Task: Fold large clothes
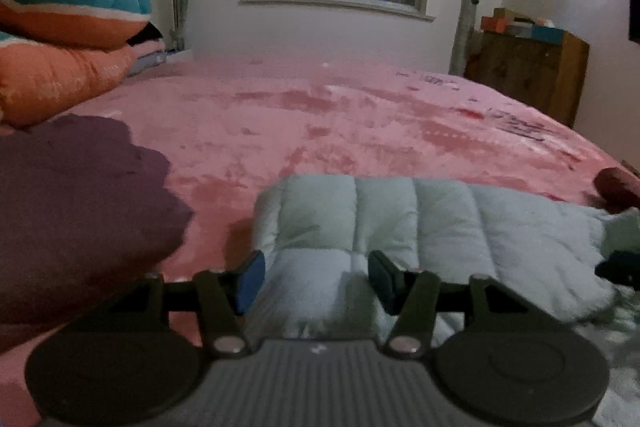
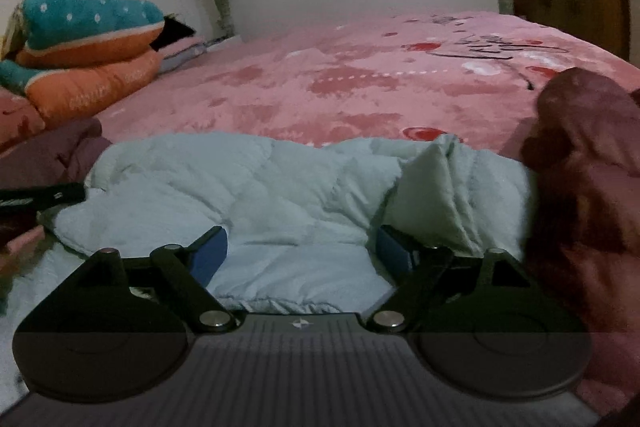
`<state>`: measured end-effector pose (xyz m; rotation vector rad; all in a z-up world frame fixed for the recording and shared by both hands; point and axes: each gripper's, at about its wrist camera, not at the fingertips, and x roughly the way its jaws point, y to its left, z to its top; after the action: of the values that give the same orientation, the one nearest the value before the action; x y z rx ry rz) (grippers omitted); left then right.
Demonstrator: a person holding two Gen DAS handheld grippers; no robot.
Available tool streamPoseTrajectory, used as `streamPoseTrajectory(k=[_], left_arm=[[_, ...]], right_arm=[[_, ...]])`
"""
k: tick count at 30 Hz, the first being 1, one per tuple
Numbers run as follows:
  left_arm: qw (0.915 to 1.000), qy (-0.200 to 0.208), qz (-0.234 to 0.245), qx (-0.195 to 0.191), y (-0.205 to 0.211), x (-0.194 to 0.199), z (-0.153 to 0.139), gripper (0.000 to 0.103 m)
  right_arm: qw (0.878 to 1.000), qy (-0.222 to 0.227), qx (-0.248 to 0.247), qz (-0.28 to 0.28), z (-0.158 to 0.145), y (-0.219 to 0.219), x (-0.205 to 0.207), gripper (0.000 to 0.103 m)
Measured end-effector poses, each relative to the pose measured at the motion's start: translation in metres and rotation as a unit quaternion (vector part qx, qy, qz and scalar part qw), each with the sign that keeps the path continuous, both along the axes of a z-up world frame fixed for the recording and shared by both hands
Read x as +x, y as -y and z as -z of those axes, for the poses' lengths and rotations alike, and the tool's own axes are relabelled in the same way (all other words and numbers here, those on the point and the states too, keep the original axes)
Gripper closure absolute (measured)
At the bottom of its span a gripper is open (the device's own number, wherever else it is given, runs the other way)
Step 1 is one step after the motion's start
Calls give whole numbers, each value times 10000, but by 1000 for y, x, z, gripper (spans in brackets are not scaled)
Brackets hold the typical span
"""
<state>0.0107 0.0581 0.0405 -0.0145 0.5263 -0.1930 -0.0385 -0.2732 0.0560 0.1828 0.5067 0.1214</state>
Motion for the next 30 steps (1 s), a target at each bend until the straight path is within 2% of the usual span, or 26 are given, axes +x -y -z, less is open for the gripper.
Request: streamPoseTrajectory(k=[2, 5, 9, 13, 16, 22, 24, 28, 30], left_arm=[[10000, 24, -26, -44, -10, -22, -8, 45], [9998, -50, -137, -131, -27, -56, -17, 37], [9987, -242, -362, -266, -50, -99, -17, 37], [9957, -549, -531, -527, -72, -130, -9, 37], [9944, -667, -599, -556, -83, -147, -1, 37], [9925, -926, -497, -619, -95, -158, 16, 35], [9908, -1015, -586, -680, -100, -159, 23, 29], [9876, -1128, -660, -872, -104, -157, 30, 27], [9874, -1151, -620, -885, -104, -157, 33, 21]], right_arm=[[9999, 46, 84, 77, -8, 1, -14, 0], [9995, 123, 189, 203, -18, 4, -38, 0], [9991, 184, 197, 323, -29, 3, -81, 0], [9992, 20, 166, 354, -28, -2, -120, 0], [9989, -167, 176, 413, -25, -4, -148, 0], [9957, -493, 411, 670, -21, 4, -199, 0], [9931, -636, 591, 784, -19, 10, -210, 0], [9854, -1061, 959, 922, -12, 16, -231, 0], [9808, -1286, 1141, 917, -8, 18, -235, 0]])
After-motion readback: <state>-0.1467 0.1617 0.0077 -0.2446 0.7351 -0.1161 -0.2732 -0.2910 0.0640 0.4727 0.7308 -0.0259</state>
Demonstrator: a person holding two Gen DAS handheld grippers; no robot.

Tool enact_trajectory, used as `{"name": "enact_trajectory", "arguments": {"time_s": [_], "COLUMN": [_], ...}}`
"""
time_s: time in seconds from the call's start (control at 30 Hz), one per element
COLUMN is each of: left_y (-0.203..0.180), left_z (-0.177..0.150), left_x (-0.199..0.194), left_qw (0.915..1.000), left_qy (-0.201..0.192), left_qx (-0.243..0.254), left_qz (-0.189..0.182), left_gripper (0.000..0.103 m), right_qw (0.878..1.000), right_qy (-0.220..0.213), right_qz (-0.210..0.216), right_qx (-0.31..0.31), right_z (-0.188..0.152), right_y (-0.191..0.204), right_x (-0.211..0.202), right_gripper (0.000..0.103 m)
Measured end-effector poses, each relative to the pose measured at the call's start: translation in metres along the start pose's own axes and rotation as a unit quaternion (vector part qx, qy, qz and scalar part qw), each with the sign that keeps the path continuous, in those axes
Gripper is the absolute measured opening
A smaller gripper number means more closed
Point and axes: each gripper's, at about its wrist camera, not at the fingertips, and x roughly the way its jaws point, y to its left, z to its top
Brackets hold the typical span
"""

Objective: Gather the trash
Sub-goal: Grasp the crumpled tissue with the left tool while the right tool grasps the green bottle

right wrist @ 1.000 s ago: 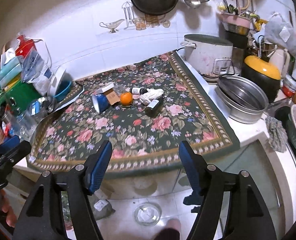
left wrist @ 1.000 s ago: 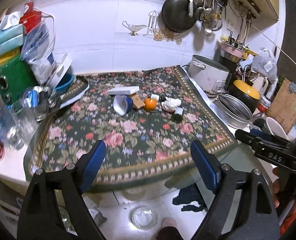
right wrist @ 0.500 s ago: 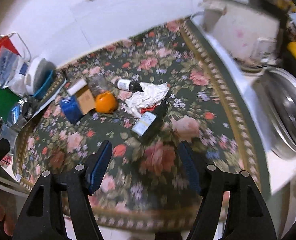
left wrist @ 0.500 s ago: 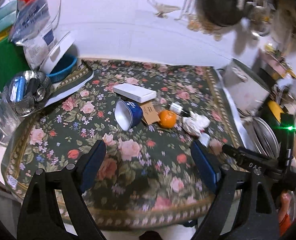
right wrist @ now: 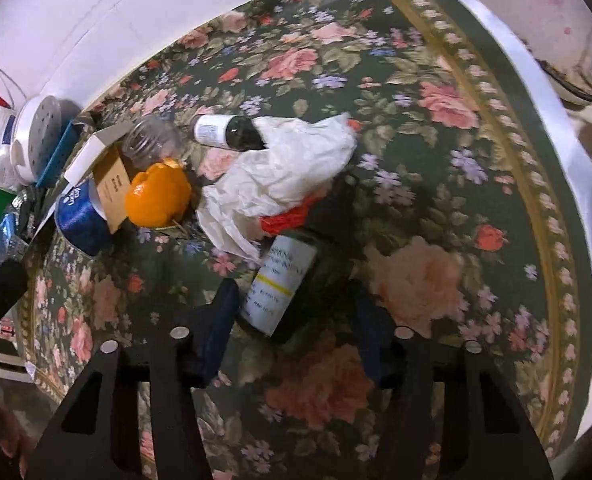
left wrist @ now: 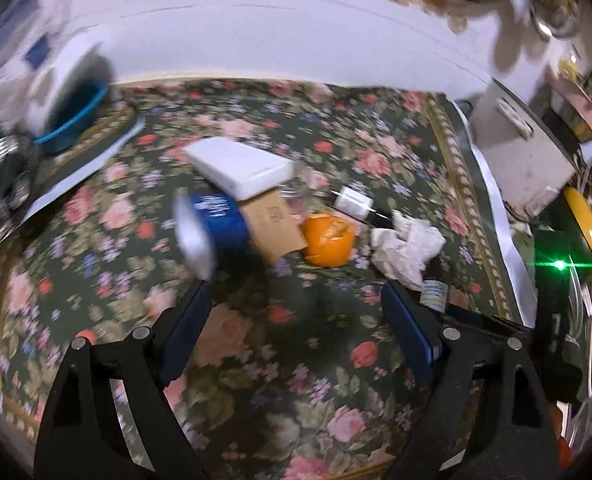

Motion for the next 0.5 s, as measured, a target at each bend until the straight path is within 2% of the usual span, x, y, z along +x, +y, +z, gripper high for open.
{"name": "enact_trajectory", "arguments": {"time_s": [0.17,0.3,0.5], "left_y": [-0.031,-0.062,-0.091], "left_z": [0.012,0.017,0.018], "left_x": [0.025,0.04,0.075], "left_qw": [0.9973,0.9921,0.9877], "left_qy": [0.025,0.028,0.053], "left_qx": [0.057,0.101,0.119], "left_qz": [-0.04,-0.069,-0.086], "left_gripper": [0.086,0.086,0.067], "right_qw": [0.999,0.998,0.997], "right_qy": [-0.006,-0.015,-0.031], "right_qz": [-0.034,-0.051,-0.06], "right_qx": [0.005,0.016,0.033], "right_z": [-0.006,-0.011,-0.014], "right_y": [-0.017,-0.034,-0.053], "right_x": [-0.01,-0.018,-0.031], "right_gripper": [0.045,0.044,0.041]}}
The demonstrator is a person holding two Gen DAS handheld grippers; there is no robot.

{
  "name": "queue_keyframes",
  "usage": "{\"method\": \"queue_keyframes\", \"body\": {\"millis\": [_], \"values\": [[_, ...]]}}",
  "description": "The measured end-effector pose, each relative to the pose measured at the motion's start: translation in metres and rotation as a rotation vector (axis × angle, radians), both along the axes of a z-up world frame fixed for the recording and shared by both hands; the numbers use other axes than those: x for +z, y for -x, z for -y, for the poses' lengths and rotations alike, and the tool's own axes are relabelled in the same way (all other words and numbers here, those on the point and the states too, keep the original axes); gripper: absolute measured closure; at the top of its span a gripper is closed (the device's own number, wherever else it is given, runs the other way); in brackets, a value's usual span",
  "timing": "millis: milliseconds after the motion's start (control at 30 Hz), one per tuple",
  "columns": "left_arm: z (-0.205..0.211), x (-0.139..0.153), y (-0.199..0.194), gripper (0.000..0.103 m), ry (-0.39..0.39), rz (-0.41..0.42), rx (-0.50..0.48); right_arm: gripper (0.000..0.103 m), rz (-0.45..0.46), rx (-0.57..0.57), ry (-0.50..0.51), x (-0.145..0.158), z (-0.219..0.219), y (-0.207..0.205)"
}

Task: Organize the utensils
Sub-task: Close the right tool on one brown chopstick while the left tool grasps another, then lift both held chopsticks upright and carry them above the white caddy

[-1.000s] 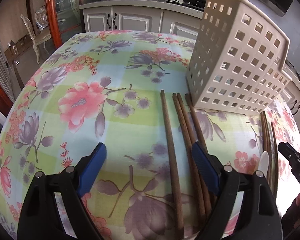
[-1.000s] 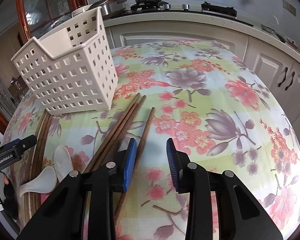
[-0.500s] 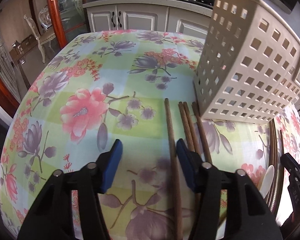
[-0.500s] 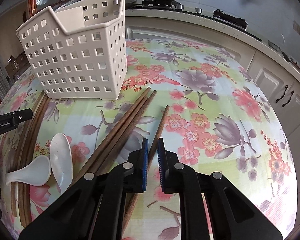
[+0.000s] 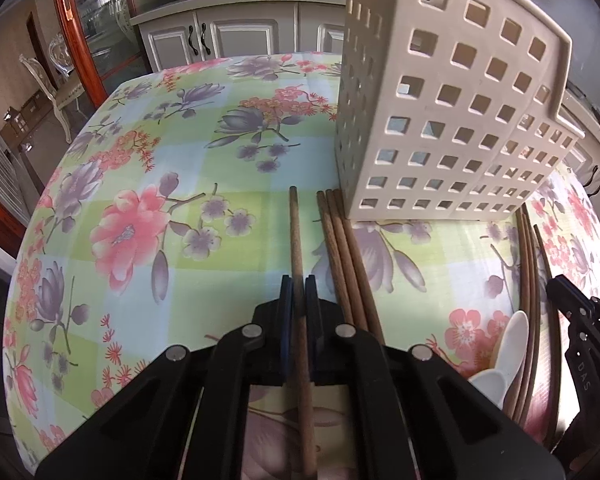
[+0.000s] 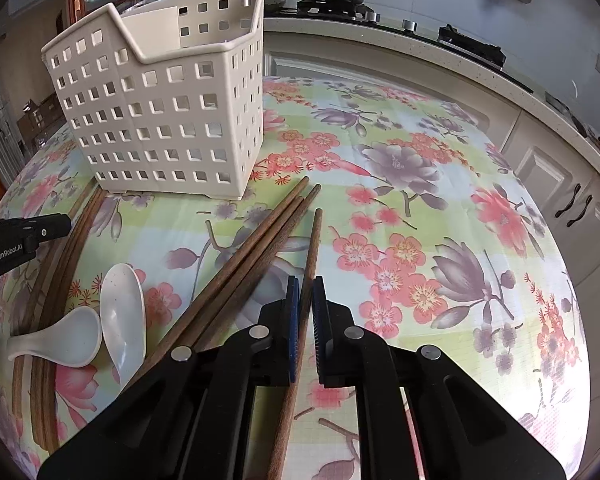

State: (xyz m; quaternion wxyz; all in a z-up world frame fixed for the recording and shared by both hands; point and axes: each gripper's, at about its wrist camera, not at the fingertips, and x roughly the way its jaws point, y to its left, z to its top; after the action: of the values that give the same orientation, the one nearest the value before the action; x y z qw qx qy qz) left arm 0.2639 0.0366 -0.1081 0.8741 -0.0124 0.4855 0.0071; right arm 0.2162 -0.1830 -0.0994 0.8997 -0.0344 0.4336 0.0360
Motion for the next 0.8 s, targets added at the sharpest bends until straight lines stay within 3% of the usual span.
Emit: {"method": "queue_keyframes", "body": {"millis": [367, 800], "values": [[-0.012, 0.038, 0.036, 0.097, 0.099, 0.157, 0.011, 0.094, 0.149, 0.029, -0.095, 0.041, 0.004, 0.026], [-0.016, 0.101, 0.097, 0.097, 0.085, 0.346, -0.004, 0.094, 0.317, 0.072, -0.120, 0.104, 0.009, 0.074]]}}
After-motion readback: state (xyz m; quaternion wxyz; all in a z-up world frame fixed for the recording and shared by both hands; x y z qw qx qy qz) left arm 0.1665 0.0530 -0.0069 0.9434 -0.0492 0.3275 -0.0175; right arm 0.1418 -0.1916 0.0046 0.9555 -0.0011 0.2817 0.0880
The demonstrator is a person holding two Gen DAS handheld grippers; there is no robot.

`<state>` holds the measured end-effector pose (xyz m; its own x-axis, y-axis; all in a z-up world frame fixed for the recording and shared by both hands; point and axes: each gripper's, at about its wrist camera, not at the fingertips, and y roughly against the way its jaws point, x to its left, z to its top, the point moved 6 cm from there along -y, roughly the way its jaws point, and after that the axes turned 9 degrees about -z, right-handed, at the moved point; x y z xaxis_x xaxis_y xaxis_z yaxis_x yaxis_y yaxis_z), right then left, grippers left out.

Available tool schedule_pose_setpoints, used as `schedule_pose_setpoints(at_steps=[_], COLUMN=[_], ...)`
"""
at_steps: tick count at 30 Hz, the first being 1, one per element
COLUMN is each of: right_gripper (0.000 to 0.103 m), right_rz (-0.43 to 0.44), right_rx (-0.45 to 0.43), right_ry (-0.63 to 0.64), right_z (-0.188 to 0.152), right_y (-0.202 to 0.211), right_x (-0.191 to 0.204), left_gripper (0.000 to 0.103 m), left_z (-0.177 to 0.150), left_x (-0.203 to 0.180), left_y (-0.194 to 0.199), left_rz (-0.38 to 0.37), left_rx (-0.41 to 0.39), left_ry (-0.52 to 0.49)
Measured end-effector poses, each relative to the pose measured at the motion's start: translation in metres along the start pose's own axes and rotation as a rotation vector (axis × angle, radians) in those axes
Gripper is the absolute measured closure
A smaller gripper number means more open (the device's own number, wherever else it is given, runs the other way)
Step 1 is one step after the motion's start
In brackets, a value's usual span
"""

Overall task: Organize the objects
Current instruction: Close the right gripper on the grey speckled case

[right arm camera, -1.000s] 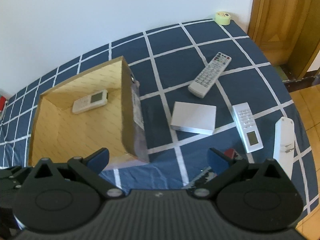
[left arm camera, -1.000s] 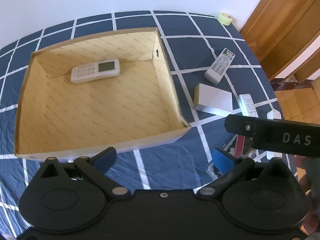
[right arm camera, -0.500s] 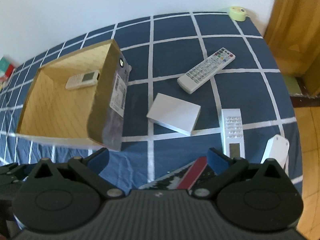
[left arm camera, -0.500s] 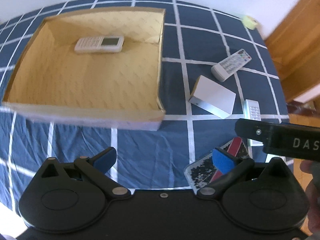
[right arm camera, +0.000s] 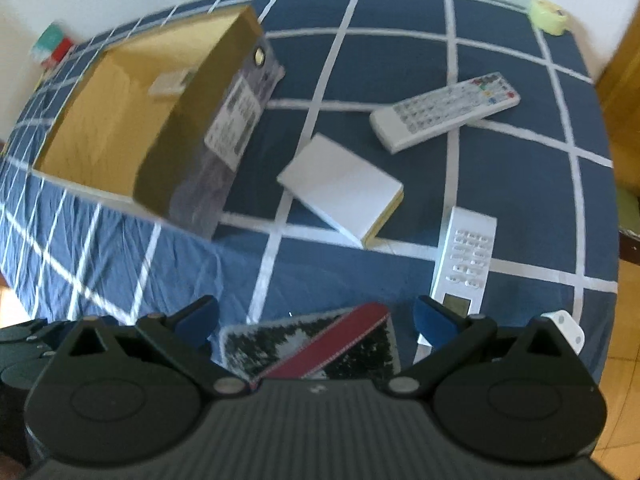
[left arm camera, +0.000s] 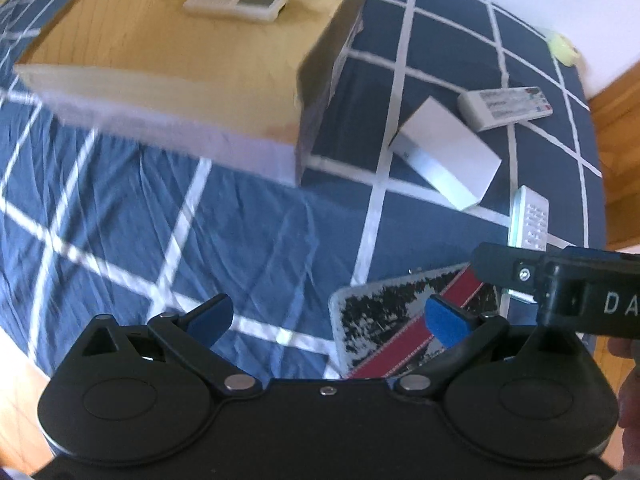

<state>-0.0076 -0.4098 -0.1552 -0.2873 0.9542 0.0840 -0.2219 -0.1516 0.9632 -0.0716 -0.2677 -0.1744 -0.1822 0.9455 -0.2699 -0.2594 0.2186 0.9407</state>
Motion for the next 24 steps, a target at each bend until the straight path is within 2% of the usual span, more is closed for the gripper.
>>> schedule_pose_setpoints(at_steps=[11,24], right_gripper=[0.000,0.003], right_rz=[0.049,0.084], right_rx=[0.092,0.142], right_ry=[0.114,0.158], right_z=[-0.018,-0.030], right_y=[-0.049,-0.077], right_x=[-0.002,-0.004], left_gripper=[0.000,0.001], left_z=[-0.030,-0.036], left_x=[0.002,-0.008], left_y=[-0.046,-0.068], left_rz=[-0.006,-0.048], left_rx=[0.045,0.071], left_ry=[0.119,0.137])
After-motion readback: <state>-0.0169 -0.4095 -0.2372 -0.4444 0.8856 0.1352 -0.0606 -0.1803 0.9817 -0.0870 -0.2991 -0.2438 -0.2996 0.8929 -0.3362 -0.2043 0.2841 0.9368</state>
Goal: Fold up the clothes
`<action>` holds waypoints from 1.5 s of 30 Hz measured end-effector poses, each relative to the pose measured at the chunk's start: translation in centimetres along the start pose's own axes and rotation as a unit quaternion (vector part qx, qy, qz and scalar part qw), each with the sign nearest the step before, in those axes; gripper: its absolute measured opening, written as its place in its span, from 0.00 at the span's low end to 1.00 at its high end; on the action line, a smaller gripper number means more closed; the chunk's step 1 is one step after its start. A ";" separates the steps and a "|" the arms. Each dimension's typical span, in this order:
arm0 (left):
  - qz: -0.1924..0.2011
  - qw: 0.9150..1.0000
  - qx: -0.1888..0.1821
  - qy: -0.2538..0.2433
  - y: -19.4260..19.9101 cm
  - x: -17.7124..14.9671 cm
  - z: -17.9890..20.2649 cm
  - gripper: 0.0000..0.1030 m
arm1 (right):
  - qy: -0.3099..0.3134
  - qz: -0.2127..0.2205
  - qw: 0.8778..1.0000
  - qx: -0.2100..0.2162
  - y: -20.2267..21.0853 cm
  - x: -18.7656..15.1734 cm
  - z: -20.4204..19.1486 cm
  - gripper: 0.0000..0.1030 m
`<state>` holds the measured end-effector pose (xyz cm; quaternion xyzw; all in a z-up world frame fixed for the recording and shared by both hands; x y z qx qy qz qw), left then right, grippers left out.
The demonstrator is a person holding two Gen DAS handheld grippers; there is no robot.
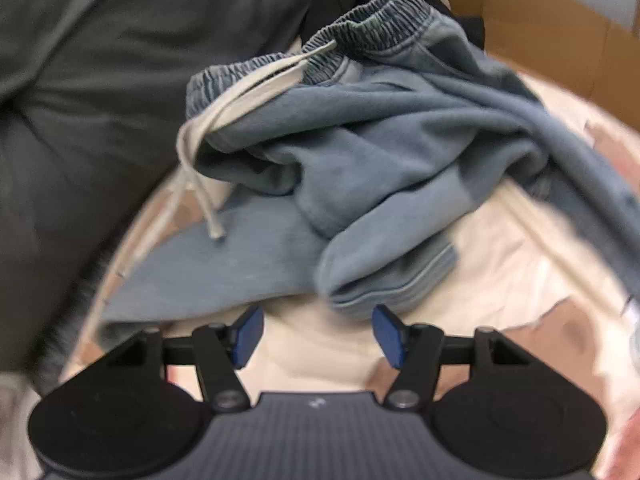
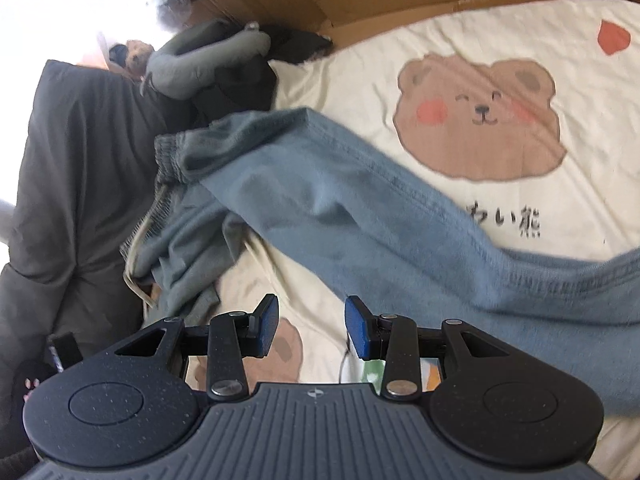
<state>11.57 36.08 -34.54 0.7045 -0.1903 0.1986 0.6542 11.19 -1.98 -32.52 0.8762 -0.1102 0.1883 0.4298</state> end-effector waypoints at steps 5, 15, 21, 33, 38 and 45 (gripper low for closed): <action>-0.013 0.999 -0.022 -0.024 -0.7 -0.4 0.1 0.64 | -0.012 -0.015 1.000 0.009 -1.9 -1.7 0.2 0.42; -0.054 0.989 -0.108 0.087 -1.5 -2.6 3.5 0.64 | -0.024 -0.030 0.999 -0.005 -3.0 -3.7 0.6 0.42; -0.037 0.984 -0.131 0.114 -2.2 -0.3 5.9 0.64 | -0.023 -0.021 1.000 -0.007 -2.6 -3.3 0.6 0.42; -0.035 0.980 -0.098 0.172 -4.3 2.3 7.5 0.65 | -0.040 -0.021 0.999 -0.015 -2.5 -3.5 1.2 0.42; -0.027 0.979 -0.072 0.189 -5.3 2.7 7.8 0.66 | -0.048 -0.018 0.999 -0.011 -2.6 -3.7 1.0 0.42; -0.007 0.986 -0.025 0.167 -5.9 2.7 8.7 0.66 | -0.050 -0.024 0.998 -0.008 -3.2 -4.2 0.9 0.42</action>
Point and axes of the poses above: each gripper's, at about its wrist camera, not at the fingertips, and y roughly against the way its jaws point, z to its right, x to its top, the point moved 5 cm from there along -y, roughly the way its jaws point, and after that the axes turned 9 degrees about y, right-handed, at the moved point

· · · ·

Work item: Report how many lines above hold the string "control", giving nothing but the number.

Response to the task: 2